Source data:
╔══

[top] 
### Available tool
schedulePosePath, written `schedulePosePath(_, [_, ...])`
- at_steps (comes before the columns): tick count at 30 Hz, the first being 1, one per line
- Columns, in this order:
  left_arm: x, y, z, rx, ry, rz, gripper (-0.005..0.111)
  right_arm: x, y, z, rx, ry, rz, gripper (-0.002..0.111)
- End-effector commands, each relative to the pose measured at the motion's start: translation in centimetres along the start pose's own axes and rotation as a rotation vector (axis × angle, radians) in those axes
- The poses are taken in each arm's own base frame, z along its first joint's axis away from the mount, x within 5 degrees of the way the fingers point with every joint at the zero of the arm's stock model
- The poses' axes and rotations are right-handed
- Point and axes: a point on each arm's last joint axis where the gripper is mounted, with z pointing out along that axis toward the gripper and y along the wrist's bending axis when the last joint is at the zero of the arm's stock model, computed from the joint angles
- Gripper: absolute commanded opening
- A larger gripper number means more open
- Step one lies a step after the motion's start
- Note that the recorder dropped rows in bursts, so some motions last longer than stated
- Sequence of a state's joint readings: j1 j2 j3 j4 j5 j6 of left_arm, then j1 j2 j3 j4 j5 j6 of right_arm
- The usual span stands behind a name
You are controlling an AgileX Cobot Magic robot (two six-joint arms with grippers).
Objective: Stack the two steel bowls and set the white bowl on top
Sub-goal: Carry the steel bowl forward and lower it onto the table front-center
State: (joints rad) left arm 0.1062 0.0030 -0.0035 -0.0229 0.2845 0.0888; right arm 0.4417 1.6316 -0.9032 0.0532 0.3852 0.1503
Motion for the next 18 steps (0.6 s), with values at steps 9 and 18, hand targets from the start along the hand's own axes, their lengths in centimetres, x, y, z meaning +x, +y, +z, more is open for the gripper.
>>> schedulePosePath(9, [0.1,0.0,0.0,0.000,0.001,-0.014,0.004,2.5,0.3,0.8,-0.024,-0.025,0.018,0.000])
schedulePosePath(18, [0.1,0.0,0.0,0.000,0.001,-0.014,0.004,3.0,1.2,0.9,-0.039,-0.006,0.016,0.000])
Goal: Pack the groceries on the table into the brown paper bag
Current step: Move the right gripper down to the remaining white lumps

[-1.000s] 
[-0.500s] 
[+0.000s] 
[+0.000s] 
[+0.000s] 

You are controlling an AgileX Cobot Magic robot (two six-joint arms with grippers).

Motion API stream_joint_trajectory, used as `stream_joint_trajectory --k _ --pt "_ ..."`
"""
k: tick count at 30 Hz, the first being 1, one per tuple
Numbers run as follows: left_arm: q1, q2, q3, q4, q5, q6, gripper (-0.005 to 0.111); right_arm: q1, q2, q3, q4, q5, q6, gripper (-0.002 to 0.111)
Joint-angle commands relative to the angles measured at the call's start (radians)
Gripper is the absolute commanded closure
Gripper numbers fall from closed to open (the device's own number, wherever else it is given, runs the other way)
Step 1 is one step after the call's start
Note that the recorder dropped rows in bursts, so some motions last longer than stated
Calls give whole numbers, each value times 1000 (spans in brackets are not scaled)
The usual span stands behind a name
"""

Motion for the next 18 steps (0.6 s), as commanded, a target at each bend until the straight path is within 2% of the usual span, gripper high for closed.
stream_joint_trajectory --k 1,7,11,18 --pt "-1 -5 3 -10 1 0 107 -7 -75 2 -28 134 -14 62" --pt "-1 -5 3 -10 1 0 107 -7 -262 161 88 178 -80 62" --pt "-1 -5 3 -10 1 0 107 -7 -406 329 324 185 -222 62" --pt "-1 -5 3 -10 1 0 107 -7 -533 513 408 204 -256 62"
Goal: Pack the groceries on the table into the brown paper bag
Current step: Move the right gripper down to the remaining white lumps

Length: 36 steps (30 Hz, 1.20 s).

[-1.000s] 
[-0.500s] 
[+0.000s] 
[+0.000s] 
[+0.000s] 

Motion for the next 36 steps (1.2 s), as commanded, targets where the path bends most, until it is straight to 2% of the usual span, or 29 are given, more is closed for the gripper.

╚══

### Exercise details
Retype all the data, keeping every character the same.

### Task response
[top] 
### Available tool
schedulePosePath, written `schedulePosePath(_, [_, ...])`
- at_steps (comes before the columns): tick count at 30 Hz, the first being 1, one per line
- Columns, in this order:
  left_arm: x, y, z, rx, ry, rz, gripper (-0.005..0.111)
  right_arm: x, y, z, rx, ry, rz, gripper (-0.002..0.111)
- End-effector commands, each relative to the pose measured at the motion's start: translation in centimetres along the start pose's own axes and rotation as a rotation vector (axis × angle, radians) in those axes
- The poses are taken in each arm's own base frame, z along its first joint's axis away from the mount, x within 5 degrees of the way the fingers point with every joint at the zero of the arm's stock model
- The poses' axes and rotations are right-handed
- Point and axes: a point on each arm's last joint axis where the gripper is mounted, with z pointing out along that axis toward the gripper and y along the wrist's bending axis when the last joint is at the zero of the arm's stock model, computed from the joint angles
- Gripper: absolute commanded opening
- A larger gripper number means more open
- Step one lies a step after the motion's start
- Note that the recorder dropped rows in bursts, so some motions last longer than stated
- Sequence of a state's joint readings: j1 j2 j3 j4 j5 j6 of left_arm, then j1 j2 j3 j4 j5 j6 of right_arm
- The usual span stands behind a name
You are controlling an AgileX Cobot Magic robot (two six-joint arms with grippers).
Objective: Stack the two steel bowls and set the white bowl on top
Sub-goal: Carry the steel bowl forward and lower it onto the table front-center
State: (joints rad) left arm 0.1062 0.0030 -0.0035 -0.0229 0.2845 0.0888; right arm 0.4417 1.6316 -0.9032 0.0532 0.3852 0.1503
Motion for the next 18 steps (0.6 s), with values at steps 9 and 18, hand targets from the start along the hand's own axes, their lengths in centimetres, x, y, z meaning +x, +y, +z, more is open for the gripper.
>>> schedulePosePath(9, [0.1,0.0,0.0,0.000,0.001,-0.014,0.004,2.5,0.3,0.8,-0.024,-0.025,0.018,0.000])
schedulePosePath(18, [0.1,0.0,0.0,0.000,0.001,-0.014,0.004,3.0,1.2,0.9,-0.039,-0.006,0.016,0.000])
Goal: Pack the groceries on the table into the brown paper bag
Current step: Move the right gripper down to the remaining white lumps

[-1.000s] 
[-0.500s] 
[+0.000s] 
[+0.000s] 
[+0.000s] 

You are controlling an AgileX Cobot Magic robot (two six-joint arms with grippers).

Motion API stream_joint_trajectory, used as `stream_joint_trajectory --k _ --pt "_ ..."`
"""
k: tick count at 30 Hz, the first being 1, one per tuple
Numbers run as follows: left_arm: q1, q2, q3, q4, q5, q6, gripper (-0.005 to 0.111); right_arm: q1, q2, q3, q4, q5, q6, gripper (-0.002 to 0.111)
Joint-angle commands relative to the angles measured at the call's start (radians)
Gripper is the absolute commanded closure
Gripper numbers fall from closed to open (the device's own number, wherever else it is given, runs the other way)
Step 1 is one step after the call's start
Note that the recorder dropped rows in bursts, so some motions last longer than stated
Calls give whole numbers, each value times 1000 (spans in brackets are not scaled)
The usual span stands behind a name
"""

Motion for the next 18 steps (0.6 s), as commanded, a target at each bend until the straight path is within 2% of the usual span, gripper high for closed.
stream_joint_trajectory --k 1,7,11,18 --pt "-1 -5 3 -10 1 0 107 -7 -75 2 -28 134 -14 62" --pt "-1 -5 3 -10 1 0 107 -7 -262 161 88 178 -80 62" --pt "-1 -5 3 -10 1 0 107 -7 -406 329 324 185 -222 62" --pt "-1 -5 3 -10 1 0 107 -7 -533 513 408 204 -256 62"
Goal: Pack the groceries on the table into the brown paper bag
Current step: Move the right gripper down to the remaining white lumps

Length: 36 steps (30 Hz, 1.20 s).

[-1.000s] 
[-0.500s] 
[+0.000s] 
[+0.000s] 
[+0.000s] 

Motion for the next 36 steps (1.2 s), as commanded, targets where the path bends most, until it is straight to 2% of the usual span, or 29 are given, more is closed for the gripper.

With this output, the exercise is done.